Da der Erzbischof von Griechenland gestützt wurde, konnte sich Patriarch Bartholomaios I. nur mit Ermahnungen, doch nicht Weisungen und Verweisen an ihn wenden. Dimitrios Trakatellis sägte erst selbst am eigenen Ast, als er den Plan einer Autokephalie seiner Erzdiözese hochzuspielen begann. Für autokephal hatte schon im April 1970 das Moskauer Patriarchat unter dem Namen „Orthodoxe Kirche in Amerika“ die alten russischen Missionsgemeinden von Alaska und seine Emigrantenjurisdiktionen in den USA, Canada- Mexiko und Australien erklärt, was aber gesamtorthodox bis heute nicht anerkannt wurde.

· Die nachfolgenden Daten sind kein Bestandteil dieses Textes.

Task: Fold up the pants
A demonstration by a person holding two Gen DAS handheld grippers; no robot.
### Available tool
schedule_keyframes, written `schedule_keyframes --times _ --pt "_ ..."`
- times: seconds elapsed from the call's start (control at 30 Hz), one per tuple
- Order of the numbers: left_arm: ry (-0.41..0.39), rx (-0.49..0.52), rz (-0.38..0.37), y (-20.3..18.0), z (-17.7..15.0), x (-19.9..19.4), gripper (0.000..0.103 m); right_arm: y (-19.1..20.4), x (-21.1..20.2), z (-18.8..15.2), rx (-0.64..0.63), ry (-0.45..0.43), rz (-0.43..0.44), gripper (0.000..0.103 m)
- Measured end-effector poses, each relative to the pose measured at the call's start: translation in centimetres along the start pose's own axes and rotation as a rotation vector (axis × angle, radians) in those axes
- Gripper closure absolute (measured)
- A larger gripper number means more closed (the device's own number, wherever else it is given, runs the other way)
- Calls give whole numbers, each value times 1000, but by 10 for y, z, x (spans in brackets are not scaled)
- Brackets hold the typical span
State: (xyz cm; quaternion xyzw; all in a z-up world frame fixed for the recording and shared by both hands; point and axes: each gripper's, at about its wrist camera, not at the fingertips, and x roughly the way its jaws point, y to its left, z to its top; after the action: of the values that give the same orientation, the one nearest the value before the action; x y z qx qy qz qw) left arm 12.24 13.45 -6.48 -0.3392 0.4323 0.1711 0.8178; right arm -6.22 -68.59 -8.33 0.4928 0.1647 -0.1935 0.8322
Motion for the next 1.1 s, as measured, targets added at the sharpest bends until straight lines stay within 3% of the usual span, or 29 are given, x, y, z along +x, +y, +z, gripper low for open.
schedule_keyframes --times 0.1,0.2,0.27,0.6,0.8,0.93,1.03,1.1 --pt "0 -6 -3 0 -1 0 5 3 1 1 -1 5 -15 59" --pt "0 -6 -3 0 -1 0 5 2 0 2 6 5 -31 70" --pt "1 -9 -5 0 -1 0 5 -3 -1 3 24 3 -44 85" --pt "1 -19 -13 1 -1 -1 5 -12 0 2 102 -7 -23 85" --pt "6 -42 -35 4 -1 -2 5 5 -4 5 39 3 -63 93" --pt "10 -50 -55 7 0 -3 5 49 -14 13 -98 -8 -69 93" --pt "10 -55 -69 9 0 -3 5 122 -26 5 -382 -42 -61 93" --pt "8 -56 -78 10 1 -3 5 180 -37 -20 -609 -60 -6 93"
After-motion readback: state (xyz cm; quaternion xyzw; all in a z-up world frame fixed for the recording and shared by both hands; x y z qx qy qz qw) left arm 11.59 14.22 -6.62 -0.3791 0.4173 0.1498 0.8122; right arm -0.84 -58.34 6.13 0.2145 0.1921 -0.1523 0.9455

Ebensowenig konnte sich Trakatellis mit seinem Traum von der Autokephalie durchsetzen. Im Gegenteil nötigte jetzt den über Neunzigjährigen endlich Bartholomaios zum Rücktritt.
Er hievte seinen treuen Gefolgsmann, den in Bonn als Magister spondierten
Elpidoforos Lambriniadis, 2019 auf den New Yorker Posten. Damit hatte sich die Lage personell, aber nicht strukturell verändert. Kirchliche Beobachter erwarteten schon länger nach der Absetzung von Dimitrios die Entmachtung seiner Metropolitenklerisei. Die dafür im „Phos Phanariou“ veröffentlichten Pläne sehen eine Auflösung des eigenen US-Synods, die Rückverwandlung der aktiven in Titularmetropoliten und die Bestellung von Weihbischöfen an ihrer Seite vor, aus denen früher oder später Suffraganbischöfe der Erzdiözese werden sollen. Keine Änderung sieht dieses Projekt für den Status der mit ihr affiliierten albanischen, ukrainischen und ruthenischen – slowakisch- bzw. ungarisch-ukrainischen – Orthodoxen sowie des Generalvikariats für orthodoxe Araber aus dem Patriarchat Jerusalem vor. Die antiochenischen US-Araber gehören kirchlich wie Serben, Rumänen und Bulgaren zu ihrer Mutterkirche.